• COLLECTED MATERIAL
▬▬▬▬▬▬▬▬▬▬

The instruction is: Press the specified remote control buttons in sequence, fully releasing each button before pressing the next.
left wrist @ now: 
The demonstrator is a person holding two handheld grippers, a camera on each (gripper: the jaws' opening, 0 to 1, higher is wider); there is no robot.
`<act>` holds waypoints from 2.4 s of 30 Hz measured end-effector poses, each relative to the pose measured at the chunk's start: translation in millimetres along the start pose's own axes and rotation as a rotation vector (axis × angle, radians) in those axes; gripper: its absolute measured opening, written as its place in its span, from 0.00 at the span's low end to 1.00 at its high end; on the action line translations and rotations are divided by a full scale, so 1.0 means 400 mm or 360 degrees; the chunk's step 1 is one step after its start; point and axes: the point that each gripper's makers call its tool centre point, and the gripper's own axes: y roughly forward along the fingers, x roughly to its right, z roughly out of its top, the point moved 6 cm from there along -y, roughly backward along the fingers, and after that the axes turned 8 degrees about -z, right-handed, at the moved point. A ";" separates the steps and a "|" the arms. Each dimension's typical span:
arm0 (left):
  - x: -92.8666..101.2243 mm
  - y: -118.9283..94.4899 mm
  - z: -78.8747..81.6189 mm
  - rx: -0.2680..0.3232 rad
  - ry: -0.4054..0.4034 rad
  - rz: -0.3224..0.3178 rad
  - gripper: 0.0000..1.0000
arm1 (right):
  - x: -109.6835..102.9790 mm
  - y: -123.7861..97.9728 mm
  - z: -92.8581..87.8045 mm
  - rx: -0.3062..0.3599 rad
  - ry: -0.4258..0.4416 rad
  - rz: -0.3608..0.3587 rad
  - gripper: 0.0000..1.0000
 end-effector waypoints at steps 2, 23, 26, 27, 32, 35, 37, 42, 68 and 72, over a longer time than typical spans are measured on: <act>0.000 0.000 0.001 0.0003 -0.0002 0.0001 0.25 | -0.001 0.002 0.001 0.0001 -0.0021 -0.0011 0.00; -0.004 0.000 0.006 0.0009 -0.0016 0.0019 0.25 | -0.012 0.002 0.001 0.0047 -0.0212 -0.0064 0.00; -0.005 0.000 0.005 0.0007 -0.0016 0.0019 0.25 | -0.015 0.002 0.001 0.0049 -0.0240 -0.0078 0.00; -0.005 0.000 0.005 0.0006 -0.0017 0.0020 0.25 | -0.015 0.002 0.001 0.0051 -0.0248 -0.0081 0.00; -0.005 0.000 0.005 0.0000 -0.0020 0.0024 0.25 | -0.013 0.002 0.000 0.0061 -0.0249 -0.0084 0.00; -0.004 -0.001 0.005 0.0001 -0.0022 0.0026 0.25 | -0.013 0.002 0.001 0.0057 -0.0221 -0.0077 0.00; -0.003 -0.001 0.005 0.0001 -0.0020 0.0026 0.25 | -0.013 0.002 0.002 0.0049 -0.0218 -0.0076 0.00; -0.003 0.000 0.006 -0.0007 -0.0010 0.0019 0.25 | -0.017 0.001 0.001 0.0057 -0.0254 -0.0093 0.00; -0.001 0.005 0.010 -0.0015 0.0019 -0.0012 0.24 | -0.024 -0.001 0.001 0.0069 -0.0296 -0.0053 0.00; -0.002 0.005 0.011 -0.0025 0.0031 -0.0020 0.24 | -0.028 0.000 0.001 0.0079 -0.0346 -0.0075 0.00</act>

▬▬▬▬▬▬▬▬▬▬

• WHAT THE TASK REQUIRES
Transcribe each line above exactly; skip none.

• EXPECTED ANSWER
The instruction is: Press the specified remote control buttons in sequence, fully releasing each button before pressing the next.
left wrist @ now: 
The demonstrator is a person holding two handheld grippers, a camera on each (gripper: the jaws' opening, 0 to 1, higher is wider); there is no robot.
`<act>` holds waypoints from 2.4 s of 30 Hz measured end-effector poses, each relative to the pose measured at the chunk's start: translation in millimetres along the start pose's own axes and rotation as a rotation vector (axis × angle, radians) in those axes; gripper: its absolute measured opening, written as its place in its span, from 0.00 at the span's low end to 1.00 at its high end; on the action line translations and rotations are divided by a full scale, so 1.0 means 400 mm or 360 degrees; the chunk's step 1 is one step after its start; point and axes: the point that each gripper's makers call its tool centre point, and the gripper's own axes: y roughly forward along the fingers, x roughly to its right, z roughly out of its top, the point moved 6 cm from there along -y, roughly backward along the fingers, and after that the axes turned 8 degrees about -z, right-handed, at the moved point. A ";" separates the steps and a "|" the arms. Each dimension's typical span:
arm0 (left):
  - x: -92.8666..101.2243 mm
  - y: -118.9283..94.4899 mm
  - z: -78.8747..81.6189 mm
  - rx: -0.2680..0.3232 rad
  - ry: -0.4054..0.4034 rad
  - rz: -0.3224..0.3178 rad
  - gripper: 0.0000..1.0000
arm1 (right):
  - x: -109.6835..102.9790 mm
  - y: -123.7861..97.9728 mm
  - z: -92.8581..87.8045 mm
  - rx: -0.3062..0.3599 rad
  - ry: -0.4258..0.4416 rad
  - rz: -0.3608..0.3587 rad
  - gripper: 0.0000..1.0000
 end-effector waypoints at steps 2, 23, 26, 27, 32, 35, 37, 42, 68 and 72, over a longer time than typical spans are measured on: <act>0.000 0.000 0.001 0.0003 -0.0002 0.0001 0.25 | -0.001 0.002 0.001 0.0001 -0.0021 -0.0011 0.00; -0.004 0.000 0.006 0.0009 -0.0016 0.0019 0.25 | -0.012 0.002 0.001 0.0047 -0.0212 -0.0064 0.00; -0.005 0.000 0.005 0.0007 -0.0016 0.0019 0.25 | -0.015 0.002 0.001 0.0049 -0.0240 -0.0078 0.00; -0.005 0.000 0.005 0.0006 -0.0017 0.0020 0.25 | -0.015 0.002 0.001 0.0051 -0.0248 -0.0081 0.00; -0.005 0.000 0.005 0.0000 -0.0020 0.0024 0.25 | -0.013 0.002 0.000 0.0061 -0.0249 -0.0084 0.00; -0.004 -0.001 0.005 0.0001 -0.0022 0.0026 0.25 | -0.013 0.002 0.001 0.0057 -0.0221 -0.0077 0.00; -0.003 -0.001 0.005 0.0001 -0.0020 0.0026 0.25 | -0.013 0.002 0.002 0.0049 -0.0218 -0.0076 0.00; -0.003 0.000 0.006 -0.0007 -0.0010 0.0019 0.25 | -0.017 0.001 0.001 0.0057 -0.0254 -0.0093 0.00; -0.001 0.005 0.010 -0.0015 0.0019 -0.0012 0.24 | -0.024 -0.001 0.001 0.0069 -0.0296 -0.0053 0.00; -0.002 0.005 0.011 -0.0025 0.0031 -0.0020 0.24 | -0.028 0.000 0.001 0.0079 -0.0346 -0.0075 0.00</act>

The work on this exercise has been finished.